● THE DATA
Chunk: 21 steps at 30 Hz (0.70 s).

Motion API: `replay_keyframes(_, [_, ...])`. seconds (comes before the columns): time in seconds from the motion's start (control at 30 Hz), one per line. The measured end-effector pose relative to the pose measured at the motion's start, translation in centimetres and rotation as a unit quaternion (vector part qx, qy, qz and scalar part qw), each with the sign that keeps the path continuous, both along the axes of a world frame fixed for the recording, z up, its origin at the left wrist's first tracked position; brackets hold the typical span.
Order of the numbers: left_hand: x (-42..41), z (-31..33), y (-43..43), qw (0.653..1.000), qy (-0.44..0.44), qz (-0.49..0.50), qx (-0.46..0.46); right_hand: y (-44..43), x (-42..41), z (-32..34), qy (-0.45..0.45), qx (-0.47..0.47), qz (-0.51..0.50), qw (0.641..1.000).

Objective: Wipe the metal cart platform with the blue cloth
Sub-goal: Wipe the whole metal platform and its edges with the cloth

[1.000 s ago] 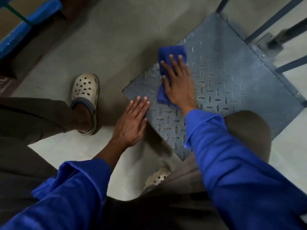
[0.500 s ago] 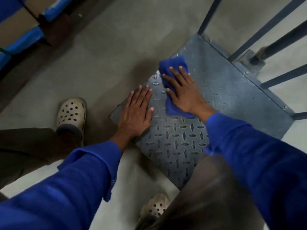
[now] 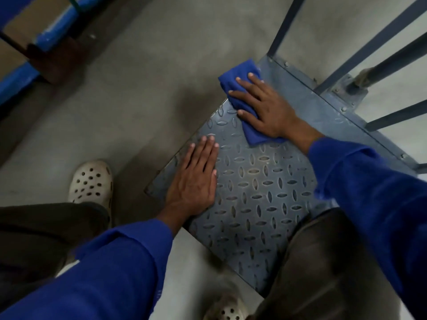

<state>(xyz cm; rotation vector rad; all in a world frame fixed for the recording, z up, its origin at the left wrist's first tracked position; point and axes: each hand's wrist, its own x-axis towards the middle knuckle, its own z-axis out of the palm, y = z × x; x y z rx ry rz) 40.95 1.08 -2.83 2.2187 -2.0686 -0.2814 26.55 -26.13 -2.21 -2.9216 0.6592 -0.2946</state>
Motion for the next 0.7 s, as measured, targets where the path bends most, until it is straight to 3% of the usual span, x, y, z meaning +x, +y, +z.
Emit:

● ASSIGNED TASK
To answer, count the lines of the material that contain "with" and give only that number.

● RESPONSE AREA
3